§ Try it
Start to finish, return the listing exactly as written.

+---+

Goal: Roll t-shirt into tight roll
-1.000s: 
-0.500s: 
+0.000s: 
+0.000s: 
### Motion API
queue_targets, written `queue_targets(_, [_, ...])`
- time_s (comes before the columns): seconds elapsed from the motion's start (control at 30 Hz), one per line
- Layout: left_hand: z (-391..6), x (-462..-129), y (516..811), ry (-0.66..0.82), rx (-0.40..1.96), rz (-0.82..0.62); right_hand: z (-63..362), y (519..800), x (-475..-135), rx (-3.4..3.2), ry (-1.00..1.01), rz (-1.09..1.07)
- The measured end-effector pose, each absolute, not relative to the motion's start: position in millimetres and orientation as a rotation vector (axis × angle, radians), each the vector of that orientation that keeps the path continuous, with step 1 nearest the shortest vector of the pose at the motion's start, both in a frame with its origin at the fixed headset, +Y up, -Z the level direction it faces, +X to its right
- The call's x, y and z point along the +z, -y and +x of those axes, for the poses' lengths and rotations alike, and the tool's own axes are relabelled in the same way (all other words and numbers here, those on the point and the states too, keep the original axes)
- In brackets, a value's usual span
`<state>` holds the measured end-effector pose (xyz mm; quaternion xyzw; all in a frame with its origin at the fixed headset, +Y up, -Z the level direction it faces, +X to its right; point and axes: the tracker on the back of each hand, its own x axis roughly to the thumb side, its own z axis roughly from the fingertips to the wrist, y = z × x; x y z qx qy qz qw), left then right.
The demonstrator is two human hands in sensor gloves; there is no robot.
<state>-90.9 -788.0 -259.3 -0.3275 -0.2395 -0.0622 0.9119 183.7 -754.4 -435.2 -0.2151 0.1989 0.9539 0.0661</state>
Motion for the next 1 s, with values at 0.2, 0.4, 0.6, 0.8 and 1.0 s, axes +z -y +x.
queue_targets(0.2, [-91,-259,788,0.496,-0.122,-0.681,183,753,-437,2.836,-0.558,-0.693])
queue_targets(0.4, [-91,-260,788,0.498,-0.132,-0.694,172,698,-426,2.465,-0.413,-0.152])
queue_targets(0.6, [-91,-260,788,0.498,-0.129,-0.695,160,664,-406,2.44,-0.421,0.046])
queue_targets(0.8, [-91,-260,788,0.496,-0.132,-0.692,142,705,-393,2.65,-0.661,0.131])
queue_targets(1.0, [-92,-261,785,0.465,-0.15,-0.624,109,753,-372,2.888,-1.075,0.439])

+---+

§ Solution below
Goal: Roll t-shirt into tight roll
-1.000s: 
-0.500s: 
+0.000s: 
+0.000s: 
### Motion API
queue_targets, written `queue_targets(_, [_, ...])`
- time_s (comes before the columns): seconds elapsed from the motion's start (control at 30 Hz), one per line
- Layout: left_hand: z (-391..6), x (-462..-129), y (516..811), ry (-0.66..0.82), rx (-0.40..1.96), rz (-0.82..0.62); right_hand: z (-63..362), y (519..800), x (-475..-135), rx (-3.4..3.2), ry (-1.00..1.01), rz (-1.09..1.07)
- The measured end-effector pose, each absolute, not relative to the motion's start: position in millimetres and orientation as a rotation vector (axis × angle, radians), each the vector of that orientation that keeps the path continuous, with step 1 nearest the shortest vector of the pose at the motion's start, both in a frame with its origin at the fixed headset, +Y up, -Z the level direction it faces, +X to its right
- The call's x, y and z point along the +z, -y and +x of those axes, for the poses' lengths and rotations alike, and the tool's own axes are relabelled in the same way (all other words and numbers here, those on the point and the states too, keep the original axes)
- In brackets, a value's usual span
`<state>` holds the measured end-effector pose (xyz mm; quaternion xyzw; all in a frame with its origin at the fixed headset, +Y up, -Z the level direction it faces, +X to its right; point and axes: the tracker on the back of each hand, its own x axis roughly to the thumb side, its own z axis roughly from the fingertips to the wrist, y = z × x; x y z qx qy qz qw), left then right.
The demonstrator is two human hands in sensor gloves; there is no robot.
<state>-90.9 -788.0 -259.3 -0.3275 -0.2395 -0.0622 0.9119 183.7 -754.4 -435.2 -0.2151 0.1989 0.9539 0.0661</state>
Motion for the next 1 s, with values at 0.2, 0.4, 0.6, 0.8 and 1.0 s, axes +z -y +x.
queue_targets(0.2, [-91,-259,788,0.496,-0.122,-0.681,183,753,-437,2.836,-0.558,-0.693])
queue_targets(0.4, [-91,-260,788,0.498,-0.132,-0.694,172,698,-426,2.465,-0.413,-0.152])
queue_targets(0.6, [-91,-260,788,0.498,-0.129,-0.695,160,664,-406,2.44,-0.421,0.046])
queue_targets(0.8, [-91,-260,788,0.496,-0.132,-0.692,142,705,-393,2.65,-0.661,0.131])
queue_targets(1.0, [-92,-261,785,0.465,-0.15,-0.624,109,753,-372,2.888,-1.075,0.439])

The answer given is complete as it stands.